An exact copy of the listing below is required, minus its pictures.
━━━━━━━━━━
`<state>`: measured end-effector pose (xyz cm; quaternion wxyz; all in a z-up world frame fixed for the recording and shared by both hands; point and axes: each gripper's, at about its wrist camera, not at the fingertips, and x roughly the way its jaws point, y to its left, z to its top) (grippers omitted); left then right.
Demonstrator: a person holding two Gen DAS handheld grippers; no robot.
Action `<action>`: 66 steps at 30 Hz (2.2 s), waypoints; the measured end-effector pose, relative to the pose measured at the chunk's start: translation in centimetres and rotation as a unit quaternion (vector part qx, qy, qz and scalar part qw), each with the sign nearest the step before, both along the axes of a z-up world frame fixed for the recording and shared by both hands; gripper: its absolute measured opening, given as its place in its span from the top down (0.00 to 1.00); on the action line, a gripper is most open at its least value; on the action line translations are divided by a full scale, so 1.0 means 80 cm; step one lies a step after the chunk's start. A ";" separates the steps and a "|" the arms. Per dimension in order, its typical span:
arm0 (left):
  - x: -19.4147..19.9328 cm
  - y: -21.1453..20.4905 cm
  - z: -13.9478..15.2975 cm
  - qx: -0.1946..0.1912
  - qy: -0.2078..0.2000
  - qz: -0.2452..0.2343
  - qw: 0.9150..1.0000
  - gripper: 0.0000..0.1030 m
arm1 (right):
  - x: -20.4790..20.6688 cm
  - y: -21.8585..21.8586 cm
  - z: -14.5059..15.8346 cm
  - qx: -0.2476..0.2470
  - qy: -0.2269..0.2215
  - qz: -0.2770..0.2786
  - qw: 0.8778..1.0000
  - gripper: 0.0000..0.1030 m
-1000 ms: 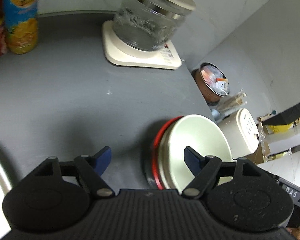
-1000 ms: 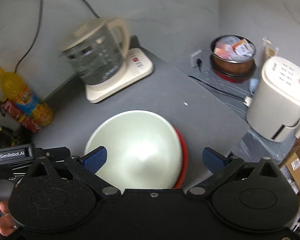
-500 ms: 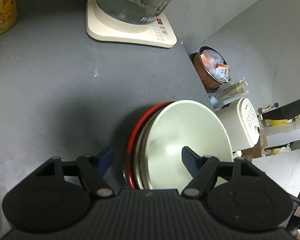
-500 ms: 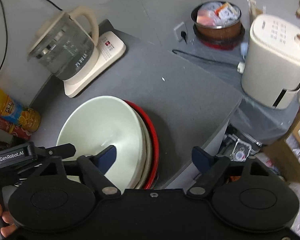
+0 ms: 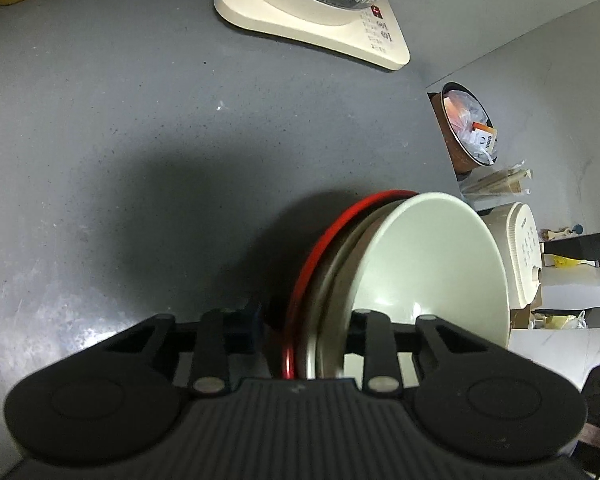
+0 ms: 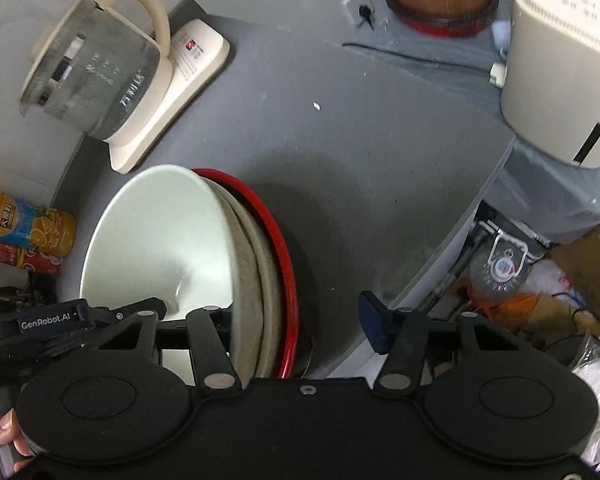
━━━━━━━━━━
Expected output:
`<state>`: measured end-effector pose (xyz cm; quaternion wxyz; all in a z-up world frame fixed for the recording and shared by both hands; point and axes: each gripper's, at about its wrist camera, not at the fingertips, and x roughly the way its jaws point, y to its left, z to its top) (grippers omitted); left then right.
Demonstrator: a person holding two Gen DAS handheld grippers; no robot.
Action `<action>`: 66 steps at 30 Hz (2.2 s), waypoints; the measured end-effector pose, relative to the pose measured at the chunk's start: translation in centimetres and rotation as a unit quaternion (vector part qx, qy, qz and scalar part qw), each with the sign nearest the step before, both along the axes of a z-up world frame fixed for the recording and shared by both hands; gripper: its absolute measured opening, given as its place in its span from the top down (0.00 to 1.00); on the action line, a gripper is most open at its least value; on the action line translations are divided by a full scale, so 1.0 means 80 cm; step one lies a step after the chunk's start. A ";" separates the steps and a "|" the arms. Per dimension in order, its typical span:
arm0 (left):
  - x: -19.4147..19.9328 cm
  - y: -21.1453..20.4905 cm
  - z: -13.9478..15.2975 cm
  - qx: -0.1946..0.1912
  - qy: -0.2078..0.2000
  - qz: -0.2452..0.2343
  - qw: 0.9150..1.0000
  - gripper: 0.0000..0.1030 m
arm1 (right):
  - x: -20.4790..20.6688 cm
  - y: -21.8585..21.8586 cm
  - z: -14.5059..15.8346 cm
  - qx: -0.2476..0.2470
  - qy: -0.2269..0.2215
  - qz: -0.2770..0.2786
  - qw: 0.8778..1.0000
  - gripper: 0.0000..0.1030 m
-1000 ms: 
-1000 ms: 
-500 ms: 
-500 ms: 
+0 ms: 
+0 ms: 

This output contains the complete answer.